Anche il regime rappresentativo è una tecnica di governo. In nome di essa il monismo imputato allo Stato sovrano è accantonato riconoscendo, con prudente e strumentale parsimonia, la varietà della vita collettiva e l’esistenza della lotta politica, dentro e fuori lo Stato. Capita pure che le istituzioni con cui lo Stato interagisce, si compromette e si ibrida, covino ambizioni espansionistiche a sue spese. La chiesa cattolica ha sovente influenzato la politica e fornito sostegno ai partiti confessionali, insediando ai vertici dello Stato deferenti nei suoi riguardi. A spiccare maggiormente, quanto a mire espansionistiche, sono però le istituzioni dell’economia, o, come si preferisce dire ultimamente, del mercato, che è peraltro anch’essa un’etichetta semplificatrice. Cosa sta perciò accadendo allo Stato?
È fuori luogo classificare come declino la condizione attuale dello Stato. Rispetto alla stagione precedente lo Stato è cambiato, sono cambiate le pubbliche amministrazioni ed è venuto meno il robusto supporto che i partiti avevano costituito per oltre un trentennio. Anche la sociologia dei loro addetti si è aggiornata, così come le strategie e le tattiche del governo degli esseri umani. Nuove ibridazioni e nuovi bricolage hanno sostituito quelli escogitati in precedenza. Ma lo Stato rimane quello che è sempre stato: un mosaico, un assemblaggio – di fazioni, istituzioni, interessi – assediato da altri interessi, istituzioni, fazioni e per ciò stesso vulnerabile, precario, cangiante, contraddittorio.
Fa parte del gioco, o della storia dello Stato, che gli addetti al mercato rivendichino, con formidabile azione promozionale, la propria autosufficienza e supremazia. Né è scandalosa l’accondiscendenza degli attuali addetti allo Stato e alla politica. Difendono la loro quota di potere al cospetto di un’offensiva travolgente. Magari un giorno o l’altro troveranno i mezzi per reagire. Non sarebbe scandaloso neppure se lo Stato fosse spodestato. È destino di qualsiasi potere e prima o dopo accadrà. Converrebbe perciò interrogarsi piuttosto su chi vinca e chi perda nel disordine che lo Stato attualmente consacra quale ordine. I panni dello Stato democratico mascherano il fatto che le vittime di tale disordine sono, con intensità variabile di sofferenza, la stragrande maggioranza degli esseri umani: della popolazione dello Stato e persino del pianeta. Neanche questo è tuttavia scandaloso per chi tenga memoria della genealogia dello Stato, ovvero del racket da cui ha avuto origine. Non basta la tonaca a fare il monaco.
Note
[1] L. B. Namier, The structure of politics at the accession of George III, MacMillan, Basingstoke, 1957, p. 16.
[2] A. O. Hirschman, Le passioni e gli interessi. Argomenti politici in favore del capitalismo trionfante, Feltrinelli, Milano, 1979.

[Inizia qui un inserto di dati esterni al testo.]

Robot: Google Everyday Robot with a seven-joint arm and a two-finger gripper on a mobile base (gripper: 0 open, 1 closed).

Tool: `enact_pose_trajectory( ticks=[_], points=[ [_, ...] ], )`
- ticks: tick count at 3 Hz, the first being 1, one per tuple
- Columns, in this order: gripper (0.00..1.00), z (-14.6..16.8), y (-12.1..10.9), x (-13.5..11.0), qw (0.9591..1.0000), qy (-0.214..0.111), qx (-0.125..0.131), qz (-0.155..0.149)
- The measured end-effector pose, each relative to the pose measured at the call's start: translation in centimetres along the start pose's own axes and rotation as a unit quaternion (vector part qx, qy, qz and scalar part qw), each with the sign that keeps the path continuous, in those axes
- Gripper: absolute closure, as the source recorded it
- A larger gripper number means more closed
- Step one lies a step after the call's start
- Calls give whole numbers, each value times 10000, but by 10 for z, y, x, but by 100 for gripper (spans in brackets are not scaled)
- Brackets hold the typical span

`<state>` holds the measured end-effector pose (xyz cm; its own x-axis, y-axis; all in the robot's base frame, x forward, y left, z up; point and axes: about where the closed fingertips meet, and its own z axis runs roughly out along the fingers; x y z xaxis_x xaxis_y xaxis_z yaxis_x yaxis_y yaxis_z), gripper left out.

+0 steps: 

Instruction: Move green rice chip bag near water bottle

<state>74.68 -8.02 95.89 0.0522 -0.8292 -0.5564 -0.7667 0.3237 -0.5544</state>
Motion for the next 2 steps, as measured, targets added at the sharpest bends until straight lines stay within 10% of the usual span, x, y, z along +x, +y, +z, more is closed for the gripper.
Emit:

[3] B. Constant, Principes de politique (1815), in De la liberté cbez: les moderncs.. Ecrits politiques, Paris, Librairie Générale Française, 1980, pp. 316-7.
[4] J. S. Mill, Considerazioni sul governo rappresentativo (1861), Editori Riuniti, Roma. 1997
[5] M. Crozier. S. P. Huntington, J. Watanuki, La crisi della democrazia (1975), Angeli, Milano, 1977.
[6] S. Hayat, La représentation inclusive, in «Raisons politiques», 50, 2013, p. 115-135.
[7] R. Simone, Come la democrazia fallisce, Bompiani, Milano, 2015, p. 40.